• [Records for this exercise]
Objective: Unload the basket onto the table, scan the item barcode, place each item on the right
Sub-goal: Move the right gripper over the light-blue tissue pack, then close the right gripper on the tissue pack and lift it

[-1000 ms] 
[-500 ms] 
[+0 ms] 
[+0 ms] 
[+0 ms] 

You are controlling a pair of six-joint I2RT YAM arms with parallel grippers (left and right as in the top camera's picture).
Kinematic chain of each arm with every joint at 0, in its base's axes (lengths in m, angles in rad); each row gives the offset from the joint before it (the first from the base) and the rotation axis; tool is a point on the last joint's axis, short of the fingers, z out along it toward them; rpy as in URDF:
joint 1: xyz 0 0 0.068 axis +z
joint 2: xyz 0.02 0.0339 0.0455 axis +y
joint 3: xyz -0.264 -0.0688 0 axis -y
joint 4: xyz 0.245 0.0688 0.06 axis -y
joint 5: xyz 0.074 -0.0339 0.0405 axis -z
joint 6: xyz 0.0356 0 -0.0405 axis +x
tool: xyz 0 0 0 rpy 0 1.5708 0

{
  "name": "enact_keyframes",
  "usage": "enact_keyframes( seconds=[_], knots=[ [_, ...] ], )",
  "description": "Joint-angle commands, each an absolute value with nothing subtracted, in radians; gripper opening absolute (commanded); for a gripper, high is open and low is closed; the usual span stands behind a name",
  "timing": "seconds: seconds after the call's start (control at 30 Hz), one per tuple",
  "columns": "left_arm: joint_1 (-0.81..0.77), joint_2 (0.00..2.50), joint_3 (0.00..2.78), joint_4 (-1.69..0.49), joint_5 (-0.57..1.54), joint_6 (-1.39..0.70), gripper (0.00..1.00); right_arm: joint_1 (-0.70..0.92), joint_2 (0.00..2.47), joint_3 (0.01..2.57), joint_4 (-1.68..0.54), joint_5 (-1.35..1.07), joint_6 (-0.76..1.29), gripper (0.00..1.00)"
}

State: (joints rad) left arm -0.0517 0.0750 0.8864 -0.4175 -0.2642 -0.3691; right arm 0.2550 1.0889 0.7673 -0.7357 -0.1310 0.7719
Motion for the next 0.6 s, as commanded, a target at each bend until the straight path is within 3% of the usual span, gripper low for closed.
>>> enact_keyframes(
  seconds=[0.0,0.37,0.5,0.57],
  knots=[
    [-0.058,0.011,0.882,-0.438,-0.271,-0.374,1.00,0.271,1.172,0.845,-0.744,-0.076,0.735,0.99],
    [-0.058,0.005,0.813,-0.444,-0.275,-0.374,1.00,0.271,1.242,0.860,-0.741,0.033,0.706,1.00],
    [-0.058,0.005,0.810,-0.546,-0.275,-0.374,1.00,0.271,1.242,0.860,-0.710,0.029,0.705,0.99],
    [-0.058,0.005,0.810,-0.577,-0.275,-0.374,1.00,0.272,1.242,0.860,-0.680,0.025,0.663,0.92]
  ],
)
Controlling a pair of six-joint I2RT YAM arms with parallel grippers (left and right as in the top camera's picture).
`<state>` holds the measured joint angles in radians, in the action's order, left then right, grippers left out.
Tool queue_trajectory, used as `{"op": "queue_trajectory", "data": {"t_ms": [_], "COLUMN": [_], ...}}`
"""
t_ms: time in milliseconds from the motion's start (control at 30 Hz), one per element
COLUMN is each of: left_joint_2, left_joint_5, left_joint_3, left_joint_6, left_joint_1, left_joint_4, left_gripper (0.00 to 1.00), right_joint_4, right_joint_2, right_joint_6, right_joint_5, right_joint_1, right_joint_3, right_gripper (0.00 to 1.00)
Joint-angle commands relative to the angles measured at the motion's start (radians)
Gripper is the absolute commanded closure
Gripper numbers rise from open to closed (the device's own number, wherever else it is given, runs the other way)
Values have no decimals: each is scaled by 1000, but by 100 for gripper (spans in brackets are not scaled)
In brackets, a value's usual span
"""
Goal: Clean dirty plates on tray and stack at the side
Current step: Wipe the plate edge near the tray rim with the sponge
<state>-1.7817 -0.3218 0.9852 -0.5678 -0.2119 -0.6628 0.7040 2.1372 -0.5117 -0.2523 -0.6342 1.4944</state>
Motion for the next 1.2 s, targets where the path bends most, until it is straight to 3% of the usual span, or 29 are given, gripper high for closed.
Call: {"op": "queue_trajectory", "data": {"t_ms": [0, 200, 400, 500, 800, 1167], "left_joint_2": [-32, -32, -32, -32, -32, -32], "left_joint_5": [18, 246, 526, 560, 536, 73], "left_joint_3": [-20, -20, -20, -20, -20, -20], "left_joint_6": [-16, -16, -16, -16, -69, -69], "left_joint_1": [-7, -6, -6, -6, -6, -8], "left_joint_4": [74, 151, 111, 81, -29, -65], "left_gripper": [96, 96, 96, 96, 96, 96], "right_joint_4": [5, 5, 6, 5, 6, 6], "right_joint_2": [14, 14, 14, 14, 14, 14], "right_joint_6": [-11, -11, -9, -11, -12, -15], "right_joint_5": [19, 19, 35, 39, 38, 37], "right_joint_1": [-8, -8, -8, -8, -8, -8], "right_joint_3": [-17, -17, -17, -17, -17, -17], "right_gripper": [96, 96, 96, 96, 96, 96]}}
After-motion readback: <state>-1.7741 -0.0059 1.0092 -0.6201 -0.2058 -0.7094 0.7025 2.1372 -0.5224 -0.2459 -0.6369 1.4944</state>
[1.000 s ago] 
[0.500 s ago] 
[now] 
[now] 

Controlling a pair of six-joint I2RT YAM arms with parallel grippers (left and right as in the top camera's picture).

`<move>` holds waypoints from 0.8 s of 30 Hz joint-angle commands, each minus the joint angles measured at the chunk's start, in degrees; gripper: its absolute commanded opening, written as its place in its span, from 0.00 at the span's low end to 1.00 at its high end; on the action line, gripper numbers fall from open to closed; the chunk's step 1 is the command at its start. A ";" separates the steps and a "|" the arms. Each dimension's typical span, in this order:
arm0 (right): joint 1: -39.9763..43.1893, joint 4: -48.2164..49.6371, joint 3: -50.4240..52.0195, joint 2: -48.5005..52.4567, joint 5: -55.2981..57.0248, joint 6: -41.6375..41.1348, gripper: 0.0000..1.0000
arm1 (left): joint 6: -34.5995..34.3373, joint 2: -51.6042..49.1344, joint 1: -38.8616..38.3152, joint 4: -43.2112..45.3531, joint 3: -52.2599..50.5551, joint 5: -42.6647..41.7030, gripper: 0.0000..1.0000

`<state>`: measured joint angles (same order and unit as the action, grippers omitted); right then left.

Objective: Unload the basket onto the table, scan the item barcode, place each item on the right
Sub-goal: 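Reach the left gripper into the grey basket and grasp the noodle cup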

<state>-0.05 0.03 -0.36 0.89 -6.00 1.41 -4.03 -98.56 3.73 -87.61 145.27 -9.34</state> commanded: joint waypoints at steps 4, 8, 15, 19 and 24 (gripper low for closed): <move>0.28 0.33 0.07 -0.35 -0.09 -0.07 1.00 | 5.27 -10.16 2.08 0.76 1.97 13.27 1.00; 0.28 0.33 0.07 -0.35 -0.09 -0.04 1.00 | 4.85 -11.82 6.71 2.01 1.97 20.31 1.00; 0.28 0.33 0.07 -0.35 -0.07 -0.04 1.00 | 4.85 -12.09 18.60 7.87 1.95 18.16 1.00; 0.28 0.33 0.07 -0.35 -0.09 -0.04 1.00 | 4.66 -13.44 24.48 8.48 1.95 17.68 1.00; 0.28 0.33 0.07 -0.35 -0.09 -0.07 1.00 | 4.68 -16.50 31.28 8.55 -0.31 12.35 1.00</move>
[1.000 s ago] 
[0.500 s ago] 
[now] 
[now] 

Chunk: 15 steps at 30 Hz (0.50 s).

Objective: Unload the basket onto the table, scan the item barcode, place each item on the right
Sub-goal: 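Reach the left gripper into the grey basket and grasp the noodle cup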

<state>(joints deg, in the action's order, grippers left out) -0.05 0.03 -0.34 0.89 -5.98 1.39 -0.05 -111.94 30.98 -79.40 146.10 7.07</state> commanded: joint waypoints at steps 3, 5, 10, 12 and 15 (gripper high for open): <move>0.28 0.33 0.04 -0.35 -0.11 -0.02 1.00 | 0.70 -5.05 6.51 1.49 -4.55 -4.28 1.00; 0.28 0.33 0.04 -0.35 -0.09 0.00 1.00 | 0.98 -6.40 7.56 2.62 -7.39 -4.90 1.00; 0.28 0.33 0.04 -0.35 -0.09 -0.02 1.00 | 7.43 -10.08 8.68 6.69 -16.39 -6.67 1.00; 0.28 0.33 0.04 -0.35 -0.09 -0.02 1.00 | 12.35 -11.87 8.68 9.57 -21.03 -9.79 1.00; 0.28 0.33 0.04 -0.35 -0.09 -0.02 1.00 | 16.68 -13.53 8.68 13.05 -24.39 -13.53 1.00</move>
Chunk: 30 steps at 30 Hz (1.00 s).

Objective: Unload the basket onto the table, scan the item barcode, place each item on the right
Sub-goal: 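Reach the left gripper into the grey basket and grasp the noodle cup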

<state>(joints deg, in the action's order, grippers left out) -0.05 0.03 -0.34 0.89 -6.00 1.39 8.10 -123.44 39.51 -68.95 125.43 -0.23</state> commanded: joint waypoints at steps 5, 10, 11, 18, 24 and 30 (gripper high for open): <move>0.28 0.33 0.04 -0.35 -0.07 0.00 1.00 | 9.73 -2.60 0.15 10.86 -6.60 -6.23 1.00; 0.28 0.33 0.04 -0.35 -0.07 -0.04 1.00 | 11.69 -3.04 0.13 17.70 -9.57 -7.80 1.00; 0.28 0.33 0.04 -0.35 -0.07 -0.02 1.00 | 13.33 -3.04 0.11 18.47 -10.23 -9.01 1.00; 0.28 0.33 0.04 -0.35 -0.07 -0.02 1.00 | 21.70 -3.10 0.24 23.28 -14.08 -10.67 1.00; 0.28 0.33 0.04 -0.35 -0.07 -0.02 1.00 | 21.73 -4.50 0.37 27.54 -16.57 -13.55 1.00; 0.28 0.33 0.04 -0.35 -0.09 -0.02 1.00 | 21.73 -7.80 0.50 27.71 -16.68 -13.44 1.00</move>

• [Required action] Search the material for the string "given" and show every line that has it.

• [Answer box]
Gripper numbers rise from open to closed (the device's own number, wherever else it is given, runs the other way)
Motion for the next 1.2 s, targets where the path bends most, until it is straight to 3% of the usual span, or 29 are given, gripper high for closed.

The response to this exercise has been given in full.